# [Problem]
Answer with one number only: how many lines in this material contain the word "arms"?
=== Section Start ===
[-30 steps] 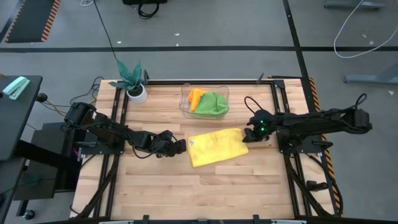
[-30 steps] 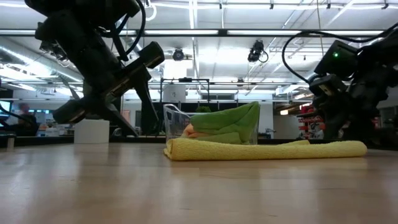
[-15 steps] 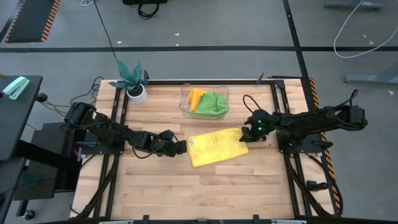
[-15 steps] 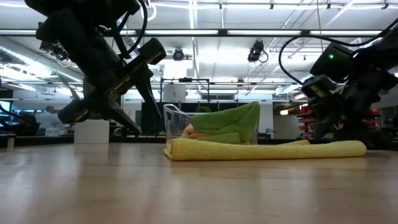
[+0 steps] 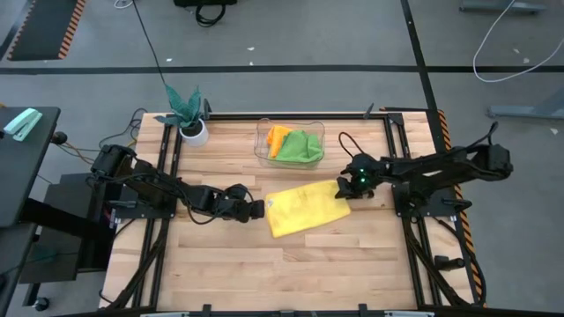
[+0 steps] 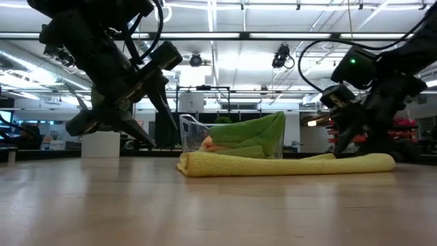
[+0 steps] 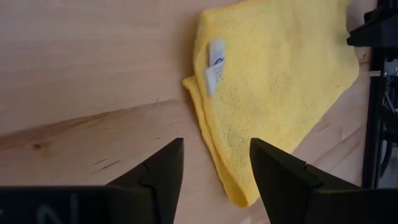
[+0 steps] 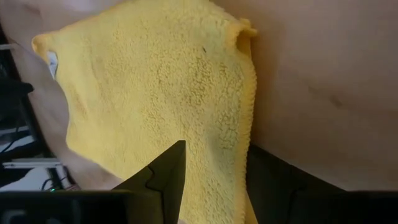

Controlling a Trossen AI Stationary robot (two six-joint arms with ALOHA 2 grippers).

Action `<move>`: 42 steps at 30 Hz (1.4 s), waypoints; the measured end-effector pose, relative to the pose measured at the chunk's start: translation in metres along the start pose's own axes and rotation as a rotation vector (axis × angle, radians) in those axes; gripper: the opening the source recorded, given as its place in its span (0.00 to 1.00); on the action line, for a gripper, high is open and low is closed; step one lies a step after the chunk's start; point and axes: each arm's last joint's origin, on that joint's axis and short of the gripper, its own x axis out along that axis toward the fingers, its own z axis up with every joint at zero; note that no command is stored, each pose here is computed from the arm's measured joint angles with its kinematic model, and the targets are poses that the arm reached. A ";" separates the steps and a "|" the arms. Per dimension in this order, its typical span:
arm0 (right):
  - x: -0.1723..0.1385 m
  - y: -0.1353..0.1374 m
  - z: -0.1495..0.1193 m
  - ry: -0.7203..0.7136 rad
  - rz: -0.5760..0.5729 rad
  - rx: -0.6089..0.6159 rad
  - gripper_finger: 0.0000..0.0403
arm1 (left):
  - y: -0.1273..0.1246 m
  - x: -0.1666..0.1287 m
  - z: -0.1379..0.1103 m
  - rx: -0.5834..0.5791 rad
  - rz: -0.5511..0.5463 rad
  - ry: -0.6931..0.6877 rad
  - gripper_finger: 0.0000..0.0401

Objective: Fold microfiber towels
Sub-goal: Fold the yellow microfiber cloth

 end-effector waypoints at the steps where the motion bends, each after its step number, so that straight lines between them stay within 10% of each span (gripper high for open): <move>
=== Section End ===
# [Solution to this problem]
2